Hello, Beer Blog!
My recent absenteeism, I will explain in one sentence:
I’m back in graduate school, pursuing a doctorate (DMA) degree.
Deal with it. The blog is still here. The blog will be here when I’m officially Dr. Perm.
Being in school does present opportunities for celebration, such as finishing one’s first semester; getting an “A” on a major research paper, getting a 105% on one’s first final exam in 6 1/2 years (and, I believe, first 105% on a final exam EVER); getting straight A’s.
Thus, we search the cellar for an appropriate celebratory brew. And this is what we find: a true gem.
Nørrebro Bryghus Old Odense Ale, brewed as a one-offer in 2007 in collaboration with Dogfish Head brewmaster Sam Calagione. It’s based on a 15th-century recipe, in the tradition of gruit beers, and is brewed with oats, dark malt, fir bark and branches, hyssop, wood sage, woodruff, star anise, blackthorn berries, and maple syrup from the Calagione family farm. Here’s a news release from 2008. I purchased two bottles in 2008 upon its release; drank the first within 6 months of purchase and cellared the second. Perm is sometimes a negligent Perm: in this case, I took no notes upon tasting the first bottle, remembering only that it was Good.

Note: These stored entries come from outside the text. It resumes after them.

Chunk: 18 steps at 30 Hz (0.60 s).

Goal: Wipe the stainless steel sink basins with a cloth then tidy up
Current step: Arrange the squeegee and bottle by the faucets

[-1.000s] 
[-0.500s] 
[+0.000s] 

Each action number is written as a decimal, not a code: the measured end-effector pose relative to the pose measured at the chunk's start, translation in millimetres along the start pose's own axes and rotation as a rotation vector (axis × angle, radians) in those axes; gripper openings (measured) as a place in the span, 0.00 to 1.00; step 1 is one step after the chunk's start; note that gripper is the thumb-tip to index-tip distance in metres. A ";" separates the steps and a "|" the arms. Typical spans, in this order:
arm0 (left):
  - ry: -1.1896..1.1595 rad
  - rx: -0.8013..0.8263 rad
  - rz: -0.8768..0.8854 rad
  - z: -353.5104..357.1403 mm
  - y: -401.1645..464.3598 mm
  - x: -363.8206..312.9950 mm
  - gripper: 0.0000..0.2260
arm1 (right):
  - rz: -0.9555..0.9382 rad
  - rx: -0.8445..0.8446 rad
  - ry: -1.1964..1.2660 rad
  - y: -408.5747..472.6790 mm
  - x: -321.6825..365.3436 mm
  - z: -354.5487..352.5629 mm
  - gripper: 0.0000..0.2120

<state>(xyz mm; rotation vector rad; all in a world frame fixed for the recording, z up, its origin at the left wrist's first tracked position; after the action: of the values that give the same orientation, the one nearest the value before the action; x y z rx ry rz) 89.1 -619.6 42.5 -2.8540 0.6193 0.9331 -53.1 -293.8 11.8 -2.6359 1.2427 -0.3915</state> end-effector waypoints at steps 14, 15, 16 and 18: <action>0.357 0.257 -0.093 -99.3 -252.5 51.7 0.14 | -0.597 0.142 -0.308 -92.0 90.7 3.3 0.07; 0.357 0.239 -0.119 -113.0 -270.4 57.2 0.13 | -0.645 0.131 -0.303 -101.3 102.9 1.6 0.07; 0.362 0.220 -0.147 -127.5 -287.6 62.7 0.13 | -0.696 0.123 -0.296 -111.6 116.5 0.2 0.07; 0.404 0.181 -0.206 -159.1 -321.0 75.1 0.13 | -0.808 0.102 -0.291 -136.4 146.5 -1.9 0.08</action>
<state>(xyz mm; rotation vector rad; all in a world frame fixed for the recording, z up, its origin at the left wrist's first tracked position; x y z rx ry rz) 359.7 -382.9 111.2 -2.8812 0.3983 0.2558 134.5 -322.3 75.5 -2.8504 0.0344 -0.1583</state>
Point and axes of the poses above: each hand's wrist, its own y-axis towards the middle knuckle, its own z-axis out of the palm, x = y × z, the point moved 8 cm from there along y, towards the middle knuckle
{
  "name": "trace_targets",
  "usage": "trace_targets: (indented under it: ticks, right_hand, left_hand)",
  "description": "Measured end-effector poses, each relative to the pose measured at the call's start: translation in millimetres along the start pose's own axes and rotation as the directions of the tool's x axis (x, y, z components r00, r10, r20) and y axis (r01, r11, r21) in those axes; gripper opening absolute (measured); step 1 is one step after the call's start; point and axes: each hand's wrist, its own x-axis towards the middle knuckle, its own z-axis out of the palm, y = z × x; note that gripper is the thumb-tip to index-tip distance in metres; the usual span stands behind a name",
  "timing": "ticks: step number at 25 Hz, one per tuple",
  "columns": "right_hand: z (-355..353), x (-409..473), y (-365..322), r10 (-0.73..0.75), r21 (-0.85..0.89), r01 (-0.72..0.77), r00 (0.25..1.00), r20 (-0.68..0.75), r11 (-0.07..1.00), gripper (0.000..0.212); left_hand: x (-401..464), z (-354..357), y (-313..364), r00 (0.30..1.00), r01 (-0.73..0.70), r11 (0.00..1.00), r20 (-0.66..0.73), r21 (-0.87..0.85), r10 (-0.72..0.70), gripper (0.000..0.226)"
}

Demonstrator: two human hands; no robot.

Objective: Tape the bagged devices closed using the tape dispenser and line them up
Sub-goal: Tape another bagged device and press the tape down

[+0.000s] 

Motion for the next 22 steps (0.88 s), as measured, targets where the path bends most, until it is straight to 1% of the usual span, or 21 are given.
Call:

Here is what the Dogfish Head website has to say about the brew:
The beer has a bright copper color with a very sparse and fragile head. The aroma is extremely complex and spicy, with notes of anise, tobacco, brettanomyces, leather and dried fruits. The body is rich and with a delicate sweetness that balances the sour tartness, making it far more accessible than a Belgian lambic, which would be the only well known style to which one could possible remotely compare Old Odense Ale.
I would concur; my 3-year plus cellared bottled exhibited the following characteristics:
Pours (into an Allagash footed goblet) a rich solera-sherry colour; thin antique white foam rings the glass. Nose is rich in herbs and floral notes; roses predominate, along with sour cherry and maple sugar. The taste is pleasantly and complexly sour with a sweet twist. Figs, plums, rose oil, and biscuits with dark molasses or treacle come to mind.
If you ever come across any of these, snatch them up! Perm will pay you good money for a bottle.
Highly recommended, IF you can find it! Obviously, cellars well indefinitely.